Satu Tahun✔

47 16 0
                                    

Satu tahun sudah aku bersekolah di ibu kota. Satu tahun sudah aku beradaptasi dengan situasi yang bertolak belakang dari keadaanku. Satu tahun sudah aku mengumpulkan memori yang jelas telah kebek¹ dan sangat besar kemungkinannya untuk terus menyimpan memori itu. Dan sudahlah, tak perlu banyak dipikirkan. Yang selalu penting dan terpenting adalah menunjukkan pada orang tuaku yang jauh di sana bahwa IQ manusia desa tak lebih buruk dari orang kota. Dan yang utama dan pertama, aku harus selalu meningkatkan imanku dengan perang batin untuk menuju jati diriku. Tak lupa, untuk menuju dua tahun aku bersekolah di ibu kota ini, aku harus menambah berat badanku, yang mengacu pada 'harus makan banyak'. Dan itu semua cukup melelahkan.

Layar kecil di sampingku bergetar, membuyarkan kepingan puzzle yang baru saja kurangkai. Jariku menyentuh tombol 'angkat' yang kemudian menampilkan gambar seorang lelaki paruh baya, berhidung mancung, alis tebal, dan wajah datar. Aku tau, dan jelas tau, dia bapakku. Tiba-tiba ada segelintir rasa muncul layaknya sebuah ruang tanpa isi yang membuatku kelu berkata-kata. Semuanya seakan menderu-deru di hatiku, kapan kita bertatap muka langsung Pak?

Dari menatap wajahnya lewat layar kecil ini saja membuatku rapuh. Garis wajahnya yang kian menapak jejak di jalan setapak sunyi menuju kesenjangan mulai nampak, tapi sejauh itu aku masih melihat matanya menunjukkan binar bening yang selalu menyetrum semangatku untuk beribadah.
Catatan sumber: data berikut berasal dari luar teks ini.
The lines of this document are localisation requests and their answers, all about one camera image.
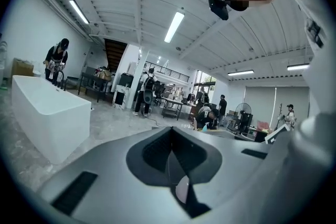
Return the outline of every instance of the floor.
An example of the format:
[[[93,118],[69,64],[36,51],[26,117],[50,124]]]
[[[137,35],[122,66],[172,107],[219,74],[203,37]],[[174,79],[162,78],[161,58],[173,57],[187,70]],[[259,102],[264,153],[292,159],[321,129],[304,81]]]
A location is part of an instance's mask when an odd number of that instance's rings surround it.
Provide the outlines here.
[[[1,151],[8,167],[19,182],[36,191],[55,172],[59,171],[75,159],[107,141],[151,130],[157,126],[177,126],[192,129],[189,121],[173,118],[162,118],[159,108],[154,107],[149,119],[134,116],[130,110],[117,110],[110,103],[90,98],[84,93],[80,97],[91,101],[90,136],[62,164],[53,165],[34,147],[15,120],[12,110],[10,89],[0,90],[0,137]]]

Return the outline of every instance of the white bathtub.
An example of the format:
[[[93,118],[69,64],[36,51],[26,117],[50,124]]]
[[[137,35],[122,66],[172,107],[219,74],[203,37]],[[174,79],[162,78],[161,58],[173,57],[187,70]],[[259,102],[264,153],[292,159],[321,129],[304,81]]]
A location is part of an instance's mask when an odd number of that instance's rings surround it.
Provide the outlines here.
[[[22,130],[53,164],[89,137],[91,102],[43,78],[13,76],[12,105]]]

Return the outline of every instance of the wooden staircase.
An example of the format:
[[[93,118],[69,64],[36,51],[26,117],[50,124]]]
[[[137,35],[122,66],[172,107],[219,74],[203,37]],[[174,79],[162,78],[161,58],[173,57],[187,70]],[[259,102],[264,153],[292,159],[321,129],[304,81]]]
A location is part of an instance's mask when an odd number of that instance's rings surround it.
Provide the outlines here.
[[[109,70],[116,72],[119,66],[121,57],[126,49],[127,44],[115,40],[105,39],[105,50]]]

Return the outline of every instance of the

Entah kenapa. Aku terlalu merindu Pak. Dan itu sebuah kalimat menggelikan jika diungkapkan. Selama ini, ketika rindu aku akan merapal doa khasnya, dan entah bagaimana aku merasakan dia datang, dan aku memeluknya. Benar-benar memeluknya, dalam doa.

Tiba-tiba saja dia berdehem yang membuyarkan hatiku berkata-kata. Dan biarlah, ini sebuah pembicaraan batin seorang bujang dengan bapaknya yang sangat sakral.

"Iki rencange pada ngene, jarene pan ketemu deke," (Ini teman-temanmu datang kesini, katanya ingin bertemu kamu.)

Aku hanya mengangguk, lalu muncullah kepala-kepala tuyul yang memantulkan cahaya matahari. Silau.

"Ada apa ini? Kok lampunya dinyalakan Pak?" kataku melucu.

"Weleh-weleh deke ngenyek temen si! Apa ra kangen karo rai-rai seng ngene kie pa?" (Weleh-weleh, kamu menghina sekali sih! Apa tak rindu dengan nampak-nampak yang macam ini kah?) katanya menimpali leluconku.

"Edan nek nyong kangen karo deke. Mending si kangen karo kebone nyong timbang kangen karo tuyul Paijo,"(Gila kalau aku rindu dengan kamu. Lebih baik rindu dengan kerbauku daripada rindu sama tuyul Paijo,).

"Leh ngenyek! Iki nyong digundul gara-gara bapake deke!" (Dih menghina! Ini aku dibotak gara-gara bapakmu!) adunya berbisik.

"Salahe sapa ndablek. Nek ora ya ora lah," (salah siapa nakal. Kalau tidak ya tidak lah) ketusku.

"Va, owes ya guyone. Nang kene dewek pengen ngomong, pengen cerita," (sudah ya melucunya. Di sini kita ingin bicara, ingin cerita) prolognya serius.

Aku hanya berdehem, kemudian layar kecil ini menampilkan sosok teman-temanku, kerbauku, daraku, dan semuanya yang berbau desa, yang membuat hatiku seketika terbelah bahkan terpecah menjadi banyak kepingan. Andai saja mereka tau bahwa di sini aku tak bahagia. Andai saja mereka tau bahwa di sini aku menderita. Andai saja mereka tau bahwa aku benar-benar merasa tidak nyaman. Dan mereka semua tak akan melakukan hal yang sekonyol ini. Hufh.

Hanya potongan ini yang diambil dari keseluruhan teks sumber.